*** DATA FOR PROCESSING ***

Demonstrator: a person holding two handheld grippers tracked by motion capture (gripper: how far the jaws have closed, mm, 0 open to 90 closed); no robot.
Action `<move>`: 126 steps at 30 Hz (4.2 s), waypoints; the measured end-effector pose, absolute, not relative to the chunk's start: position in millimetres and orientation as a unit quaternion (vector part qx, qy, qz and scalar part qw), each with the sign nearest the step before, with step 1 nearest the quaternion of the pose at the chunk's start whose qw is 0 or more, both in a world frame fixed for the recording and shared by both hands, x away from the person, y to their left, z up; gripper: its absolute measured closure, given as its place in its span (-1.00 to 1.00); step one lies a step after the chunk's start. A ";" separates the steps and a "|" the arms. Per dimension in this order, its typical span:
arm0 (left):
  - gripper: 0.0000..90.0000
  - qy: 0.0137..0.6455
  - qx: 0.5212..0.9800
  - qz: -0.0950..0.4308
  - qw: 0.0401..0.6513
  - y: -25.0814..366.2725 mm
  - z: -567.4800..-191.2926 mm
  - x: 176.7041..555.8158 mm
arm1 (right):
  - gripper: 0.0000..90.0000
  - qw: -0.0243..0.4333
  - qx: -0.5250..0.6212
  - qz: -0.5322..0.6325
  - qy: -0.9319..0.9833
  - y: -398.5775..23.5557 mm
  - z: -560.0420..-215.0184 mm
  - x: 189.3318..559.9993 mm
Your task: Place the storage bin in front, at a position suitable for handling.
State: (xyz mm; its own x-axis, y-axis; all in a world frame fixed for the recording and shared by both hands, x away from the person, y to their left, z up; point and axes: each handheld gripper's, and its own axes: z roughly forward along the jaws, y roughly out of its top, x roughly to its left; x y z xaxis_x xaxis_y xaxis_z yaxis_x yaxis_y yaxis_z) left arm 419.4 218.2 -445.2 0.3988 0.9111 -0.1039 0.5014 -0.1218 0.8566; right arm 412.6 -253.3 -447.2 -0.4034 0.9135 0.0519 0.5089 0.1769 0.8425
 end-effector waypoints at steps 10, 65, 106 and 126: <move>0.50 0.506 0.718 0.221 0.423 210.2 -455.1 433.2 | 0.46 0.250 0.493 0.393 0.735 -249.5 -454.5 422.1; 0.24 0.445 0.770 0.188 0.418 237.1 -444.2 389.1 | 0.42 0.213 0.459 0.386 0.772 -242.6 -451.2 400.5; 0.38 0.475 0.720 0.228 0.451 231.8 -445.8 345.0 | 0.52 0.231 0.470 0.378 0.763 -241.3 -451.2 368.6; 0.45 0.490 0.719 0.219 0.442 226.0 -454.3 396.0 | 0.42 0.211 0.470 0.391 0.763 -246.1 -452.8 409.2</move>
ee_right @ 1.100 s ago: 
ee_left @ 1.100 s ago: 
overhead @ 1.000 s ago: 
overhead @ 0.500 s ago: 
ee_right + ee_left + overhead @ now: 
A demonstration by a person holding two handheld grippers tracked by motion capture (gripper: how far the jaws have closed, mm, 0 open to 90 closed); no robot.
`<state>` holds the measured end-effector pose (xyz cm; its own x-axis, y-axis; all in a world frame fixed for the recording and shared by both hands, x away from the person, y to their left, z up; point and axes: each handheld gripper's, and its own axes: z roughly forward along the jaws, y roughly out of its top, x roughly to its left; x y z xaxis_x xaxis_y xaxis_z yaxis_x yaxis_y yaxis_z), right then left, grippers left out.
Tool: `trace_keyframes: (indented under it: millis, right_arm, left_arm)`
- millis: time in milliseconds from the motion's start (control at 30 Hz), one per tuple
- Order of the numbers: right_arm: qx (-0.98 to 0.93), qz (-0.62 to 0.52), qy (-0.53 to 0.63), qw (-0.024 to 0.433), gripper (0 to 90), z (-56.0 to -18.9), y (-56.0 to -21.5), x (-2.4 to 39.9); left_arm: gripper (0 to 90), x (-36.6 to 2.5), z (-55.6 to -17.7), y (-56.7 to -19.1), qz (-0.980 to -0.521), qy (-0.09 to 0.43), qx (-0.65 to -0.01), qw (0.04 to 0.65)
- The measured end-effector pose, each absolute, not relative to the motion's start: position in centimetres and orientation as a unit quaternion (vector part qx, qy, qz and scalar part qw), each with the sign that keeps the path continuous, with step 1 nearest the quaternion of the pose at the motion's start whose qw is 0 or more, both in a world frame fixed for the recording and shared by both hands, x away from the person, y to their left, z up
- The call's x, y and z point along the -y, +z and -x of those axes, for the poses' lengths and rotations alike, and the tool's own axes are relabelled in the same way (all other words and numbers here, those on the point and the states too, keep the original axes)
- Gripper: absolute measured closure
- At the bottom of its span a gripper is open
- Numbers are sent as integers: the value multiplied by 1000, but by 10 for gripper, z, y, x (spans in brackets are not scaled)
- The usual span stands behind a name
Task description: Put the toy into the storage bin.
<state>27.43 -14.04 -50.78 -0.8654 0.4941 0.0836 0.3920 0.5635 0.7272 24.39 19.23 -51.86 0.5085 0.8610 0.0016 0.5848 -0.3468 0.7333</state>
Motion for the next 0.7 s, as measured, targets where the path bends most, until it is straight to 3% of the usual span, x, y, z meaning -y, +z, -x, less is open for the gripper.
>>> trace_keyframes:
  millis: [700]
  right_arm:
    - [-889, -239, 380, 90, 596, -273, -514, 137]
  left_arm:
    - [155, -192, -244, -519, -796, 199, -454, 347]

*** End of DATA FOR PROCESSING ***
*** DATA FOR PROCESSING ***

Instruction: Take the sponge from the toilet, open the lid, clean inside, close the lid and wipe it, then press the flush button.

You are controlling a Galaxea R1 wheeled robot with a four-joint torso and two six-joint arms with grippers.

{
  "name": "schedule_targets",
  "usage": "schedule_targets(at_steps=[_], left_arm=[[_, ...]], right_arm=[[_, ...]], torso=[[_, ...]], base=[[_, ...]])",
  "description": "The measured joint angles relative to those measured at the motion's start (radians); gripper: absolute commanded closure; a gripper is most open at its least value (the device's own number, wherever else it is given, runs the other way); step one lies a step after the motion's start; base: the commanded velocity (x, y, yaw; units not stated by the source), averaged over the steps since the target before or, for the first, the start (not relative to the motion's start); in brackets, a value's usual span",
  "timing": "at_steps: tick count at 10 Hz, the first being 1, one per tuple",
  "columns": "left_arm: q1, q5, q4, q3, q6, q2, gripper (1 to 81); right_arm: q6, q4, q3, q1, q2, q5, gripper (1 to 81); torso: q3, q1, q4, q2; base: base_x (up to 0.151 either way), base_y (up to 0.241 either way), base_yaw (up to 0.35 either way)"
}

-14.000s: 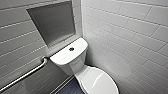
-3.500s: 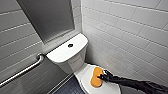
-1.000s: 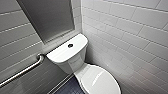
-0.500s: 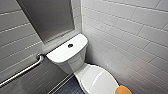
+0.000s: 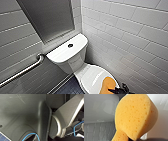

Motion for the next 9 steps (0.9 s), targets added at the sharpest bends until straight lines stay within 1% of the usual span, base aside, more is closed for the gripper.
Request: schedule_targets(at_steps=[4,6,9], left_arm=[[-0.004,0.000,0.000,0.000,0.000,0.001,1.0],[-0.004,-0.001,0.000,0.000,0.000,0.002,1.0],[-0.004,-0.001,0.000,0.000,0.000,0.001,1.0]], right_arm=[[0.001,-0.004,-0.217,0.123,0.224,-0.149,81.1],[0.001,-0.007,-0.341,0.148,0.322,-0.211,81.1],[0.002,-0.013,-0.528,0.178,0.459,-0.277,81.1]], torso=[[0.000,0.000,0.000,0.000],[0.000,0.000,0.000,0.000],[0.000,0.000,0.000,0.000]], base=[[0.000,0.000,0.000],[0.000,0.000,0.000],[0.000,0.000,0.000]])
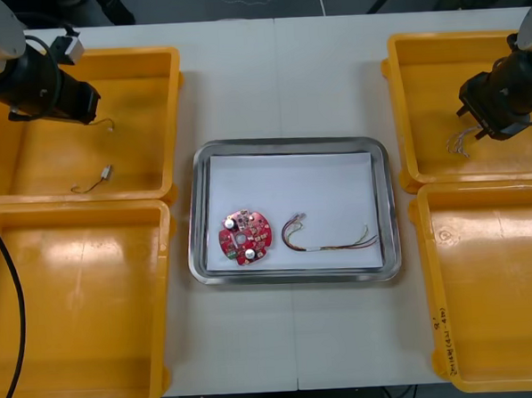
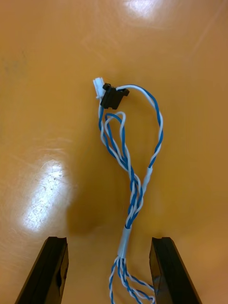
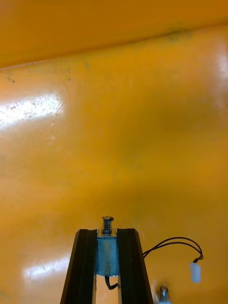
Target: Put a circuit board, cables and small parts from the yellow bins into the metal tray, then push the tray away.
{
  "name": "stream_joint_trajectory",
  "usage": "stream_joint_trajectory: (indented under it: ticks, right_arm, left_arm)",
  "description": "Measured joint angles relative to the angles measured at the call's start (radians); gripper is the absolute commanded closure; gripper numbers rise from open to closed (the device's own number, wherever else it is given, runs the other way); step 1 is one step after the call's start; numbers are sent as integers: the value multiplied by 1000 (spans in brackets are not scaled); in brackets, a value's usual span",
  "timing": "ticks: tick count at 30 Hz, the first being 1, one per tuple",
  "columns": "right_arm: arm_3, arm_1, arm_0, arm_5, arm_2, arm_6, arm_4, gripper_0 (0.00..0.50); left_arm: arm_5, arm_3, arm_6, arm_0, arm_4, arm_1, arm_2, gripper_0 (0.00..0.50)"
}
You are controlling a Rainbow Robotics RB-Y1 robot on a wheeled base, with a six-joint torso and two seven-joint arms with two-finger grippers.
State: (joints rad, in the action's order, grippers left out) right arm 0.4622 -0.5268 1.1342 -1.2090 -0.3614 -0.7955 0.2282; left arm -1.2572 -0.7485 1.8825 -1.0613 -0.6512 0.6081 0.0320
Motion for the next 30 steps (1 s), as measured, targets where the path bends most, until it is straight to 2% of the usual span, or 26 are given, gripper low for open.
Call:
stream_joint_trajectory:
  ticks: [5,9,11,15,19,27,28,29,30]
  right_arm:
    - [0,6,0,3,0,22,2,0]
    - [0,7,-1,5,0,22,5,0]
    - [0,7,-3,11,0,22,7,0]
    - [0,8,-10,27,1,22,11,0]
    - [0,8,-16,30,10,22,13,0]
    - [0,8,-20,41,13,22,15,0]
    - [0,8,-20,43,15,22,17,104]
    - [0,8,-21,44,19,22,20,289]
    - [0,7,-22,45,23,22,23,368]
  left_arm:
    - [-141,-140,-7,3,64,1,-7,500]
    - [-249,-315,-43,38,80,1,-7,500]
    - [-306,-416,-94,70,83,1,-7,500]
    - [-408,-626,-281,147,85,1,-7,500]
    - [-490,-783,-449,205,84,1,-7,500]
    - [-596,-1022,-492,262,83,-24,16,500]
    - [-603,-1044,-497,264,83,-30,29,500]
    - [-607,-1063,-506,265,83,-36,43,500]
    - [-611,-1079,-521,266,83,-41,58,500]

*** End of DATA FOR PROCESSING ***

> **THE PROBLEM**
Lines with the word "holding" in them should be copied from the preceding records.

> **RESPONSE TO THE EXERCISE**
Demonstrator: a person holding two handheld grippers tracked by motion capture (gripper: how far the jaws have closed, mm, 0 open to 90 closed); no robot.
A demonstration by a person holding two handheld grippers tracked by motion capture (gripper: how far the jaws have closed, mm, 0 open to 90 closed); no robot.

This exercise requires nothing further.